Gmail works a bit differently than traditional desktop email clients and webmail services by using what Google calls “threaded conversations.”  This means that e-mails with the same or related subject lines are grouped together in a thread so you can see all the messages sent and received on a topic in one place. When a new message is received, the entire thread is bumped to the top of your inbox, making tracking complex and multi-party conversations easy.

Gmail also has a chat feature built right into the interface that lets you send a quick update or discuss a project with an employee if you’re not in the same office. Chats are also stored in Gmail so that you can search and refer to them later.

Google search, the asset that started it all for the company, is of course built right into Gmail, which makes finding information from e-mail conversations (even very old ones) extremely efficient.

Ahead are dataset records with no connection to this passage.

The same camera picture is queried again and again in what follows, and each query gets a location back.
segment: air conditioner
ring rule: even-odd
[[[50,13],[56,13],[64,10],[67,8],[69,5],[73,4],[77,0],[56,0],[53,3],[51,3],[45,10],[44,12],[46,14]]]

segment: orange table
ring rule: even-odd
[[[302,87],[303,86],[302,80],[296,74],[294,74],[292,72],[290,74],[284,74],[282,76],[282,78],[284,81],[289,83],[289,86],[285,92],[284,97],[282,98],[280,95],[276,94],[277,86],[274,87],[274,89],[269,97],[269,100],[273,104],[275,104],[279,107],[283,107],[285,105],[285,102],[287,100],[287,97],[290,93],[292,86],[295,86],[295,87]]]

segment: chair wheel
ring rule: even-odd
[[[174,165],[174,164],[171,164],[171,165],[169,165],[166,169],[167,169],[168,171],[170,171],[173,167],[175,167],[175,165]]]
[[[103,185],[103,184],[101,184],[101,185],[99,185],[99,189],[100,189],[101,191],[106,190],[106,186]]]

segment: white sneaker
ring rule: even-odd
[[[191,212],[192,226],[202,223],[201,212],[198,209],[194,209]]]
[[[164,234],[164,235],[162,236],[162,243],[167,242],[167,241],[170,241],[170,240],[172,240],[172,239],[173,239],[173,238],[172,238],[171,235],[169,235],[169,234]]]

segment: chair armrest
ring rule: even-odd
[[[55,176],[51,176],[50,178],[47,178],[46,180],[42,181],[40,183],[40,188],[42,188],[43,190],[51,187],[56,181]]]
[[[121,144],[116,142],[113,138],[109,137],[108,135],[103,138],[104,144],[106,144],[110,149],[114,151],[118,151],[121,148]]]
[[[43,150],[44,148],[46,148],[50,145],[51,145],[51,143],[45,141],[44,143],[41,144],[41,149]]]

Additionally, Gmail Labs offers some extra settings for your inbox that can be extremely valuable for business use:

  • Signature Tweaks – puts your e-mail signature before the quoted text in a reply the way that Outlook would.
  • Title Tweaks – is a great feature that puts your unread message count first in the title of the inbox web page. If you have many windows open while you’re working, you’ll still be able to see when new messages arrive.
  • Default ‘Reply to All’ –  allows you to reply to group e-mails with one click, instead of from a drop-down menu.
  • Forgotten Attachment Detector – will notify you if you’ve mentioned an attachment in an e-mail, but forgotten to add one.
  • Undo Send – gives you a few seconds after sending a message to click “undo” in case you forgot something, or sent it to the wrong party by mistake.

Google Calendar

Google Calendar provides an efficient and intuitive way to keep appointments and events synced across your entire business. With calendar sharing and permissions (similar to those in Docs), you can add other employees’ calendars to your own, and vice versa, in order to see and manage the big picture of your team’s time.

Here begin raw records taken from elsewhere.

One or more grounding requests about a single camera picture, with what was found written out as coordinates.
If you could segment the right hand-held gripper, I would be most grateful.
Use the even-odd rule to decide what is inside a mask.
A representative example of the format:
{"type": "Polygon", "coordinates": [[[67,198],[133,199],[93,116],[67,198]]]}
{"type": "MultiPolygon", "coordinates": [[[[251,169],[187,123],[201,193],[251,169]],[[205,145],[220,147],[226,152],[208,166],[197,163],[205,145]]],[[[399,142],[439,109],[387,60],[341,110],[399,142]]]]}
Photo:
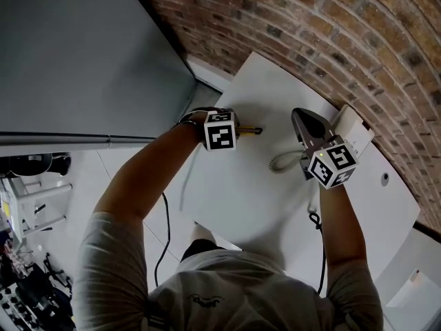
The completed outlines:
{"type": "Polygon", "coordinates": [[[311,110],[294,108],[291,121],[303,147],[300,164],[306,179],[317,179],[327,190],[348,181],[358,165],[352,145],[334,131],[326,118],[311,110]]]}

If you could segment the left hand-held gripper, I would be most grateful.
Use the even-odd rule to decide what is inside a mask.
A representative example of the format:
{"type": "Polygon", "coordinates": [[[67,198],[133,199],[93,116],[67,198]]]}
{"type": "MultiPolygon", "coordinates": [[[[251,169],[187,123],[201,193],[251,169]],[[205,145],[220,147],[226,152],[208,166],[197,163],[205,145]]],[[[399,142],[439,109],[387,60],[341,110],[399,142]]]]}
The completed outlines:
{"type": "Polygon", "coordinates": [[[236,149],[236,115],[232,109],[199,108],[192,115],[204,116],[203,131],[207,151],[236,149]]]}

For example, if an executive has an assistant, their calendars may be shared so that the assistant could manage his boss’s appointments remotely from his own account. It’s also a smart tool for coordinating meetings, calls, and shift staffing for multiple employees to avoid scheduling conflicts. Sharing multiple calendars with one “master calendar” creates a color-coded scheduling table for the coordinator that updates automatically when users make changes or additions.

The Calendar app can also be used to create events through Gmail. By adding your employees’ e-mail addresses to an event, they will receive an invitation to respond. Responding ‘yes’ automatically adds a shared event to your calendar that each invitee can view and add notes to. It’s a smart way to coordinate meetings and keep everyone in the loop.
Google Docs

Google Docs is a web-based suite for word processing, presentation building (similar to PowerPoint), spreadsheets, and web forms. All the work is done in a web browser, and all the data is saved in the cloud.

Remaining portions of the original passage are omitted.